Ce roman est un joyau. Il en a l’éclat, toute la dureté aussi. Car si « En ce lieu enchanté » débute comme un conte avec des chevaux d’or caracolant dans les profondeurs de la Terre, des grisegoules gesticulant, une chambre des lianes, il se déroule en fait dans le couloir de la mort d’une prison américaine.

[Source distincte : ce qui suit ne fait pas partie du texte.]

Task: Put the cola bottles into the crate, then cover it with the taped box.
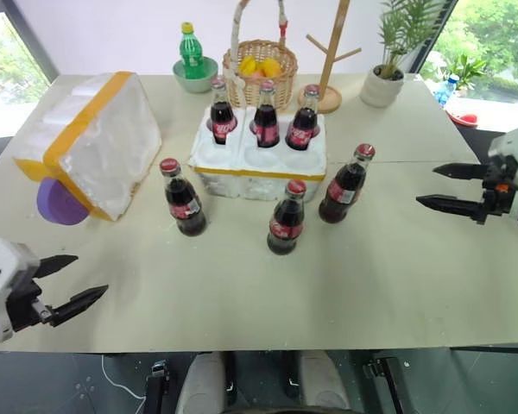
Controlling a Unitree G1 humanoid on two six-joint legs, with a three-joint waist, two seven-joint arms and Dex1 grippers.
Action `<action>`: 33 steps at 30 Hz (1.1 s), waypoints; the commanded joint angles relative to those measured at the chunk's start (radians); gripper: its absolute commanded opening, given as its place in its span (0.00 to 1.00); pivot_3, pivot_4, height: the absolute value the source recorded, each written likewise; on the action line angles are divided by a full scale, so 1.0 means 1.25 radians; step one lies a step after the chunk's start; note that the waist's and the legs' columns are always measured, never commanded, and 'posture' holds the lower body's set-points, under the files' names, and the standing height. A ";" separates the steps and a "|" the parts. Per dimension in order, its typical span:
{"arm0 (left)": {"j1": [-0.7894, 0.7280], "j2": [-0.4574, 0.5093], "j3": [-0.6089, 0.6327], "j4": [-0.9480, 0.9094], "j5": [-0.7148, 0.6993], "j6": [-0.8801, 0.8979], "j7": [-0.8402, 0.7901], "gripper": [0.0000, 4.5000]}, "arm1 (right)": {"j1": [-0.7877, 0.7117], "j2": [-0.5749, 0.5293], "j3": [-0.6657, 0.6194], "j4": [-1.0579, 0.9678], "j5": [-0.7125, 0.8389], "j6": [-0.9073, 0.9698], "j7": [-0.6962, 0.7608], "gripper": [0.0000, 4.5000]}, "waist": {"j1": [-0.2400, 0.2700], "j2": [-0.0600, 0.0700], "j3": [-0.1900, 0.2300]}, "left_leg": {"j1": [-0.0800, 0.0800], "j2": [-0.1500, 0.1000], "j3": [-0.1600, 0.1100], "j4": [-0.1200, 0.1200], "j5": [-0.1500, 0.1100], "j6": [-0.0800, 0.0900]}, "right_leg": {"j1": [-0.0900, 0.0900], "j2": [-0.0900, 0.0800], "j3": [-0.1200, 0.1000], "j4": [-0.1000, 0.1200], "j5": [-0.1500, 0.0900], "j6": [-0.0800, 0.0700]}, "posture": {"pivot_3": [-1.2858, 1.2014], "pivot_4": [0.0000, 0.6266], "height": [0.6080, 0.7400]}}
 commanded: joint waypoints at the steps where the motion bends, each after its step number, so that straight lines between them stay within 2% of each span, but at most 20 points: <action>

Seul le narrateur semble en percevoir la mystérieuse beauté. Lui aussi attend son exécution. Depuis son crime, il ne prononce plus aucune parole. Qu’a-t-il commis ? La révélation ne sera dévoilée qu’à la dernière page. Reclus dans sa cellule du « donjon », l’homme écoute, regarde et accompagne le lecteur dans cette étrange déambulation de l’univers carcéral. S’y croisent les gardiens, les prisonniers et parmi eux les caïds, la lumineuse « dame », enquêtrice chargée de la révision des dossiers des détenus, le prêtre « déchu » et le directeur. Et parmi ceux qui attendent leur dernière heure, il y a Stricker, York et Arden, celui dont le simple nom provoque l’effroi, « le monstre de la prison ».
Qu’ils se trouvent d’un côté ou de l’autre des barreaux, les protagonistes ont tous leur part d’ombre et de grandeur, tous ont connu des abus, des morts, des viols. L’existence n’en a épargné aucun. Pourtant, de ces drames éclot parfois une grâce, car la déchéance n’est pas inéluctable, l’espérance habite les âmes, même les plus noires.
Dans ce premier roman éblouissant, Rene Denfeld offre un regard singulier sur la prison et ceux qui s’y côtoient. Pas d’empathie pour ces condamnés, aucun plaidoyer non plus pour l’abolition de la peine capitale, l’auteur s’abstient de tout jugement. Inspirée par son travail d’enquête sur les établissements pénitentiaires, la journaliste raconte juste la violence qui broie les êtres, la souffrance qui asphyxie, le mal tapi à l’intérieur de chacun mais aussi la lumière qui irradie et peut sauver. Un souffle d’une rare intensité, une humanité sans faille baignent ces pages servies par une plume poétique.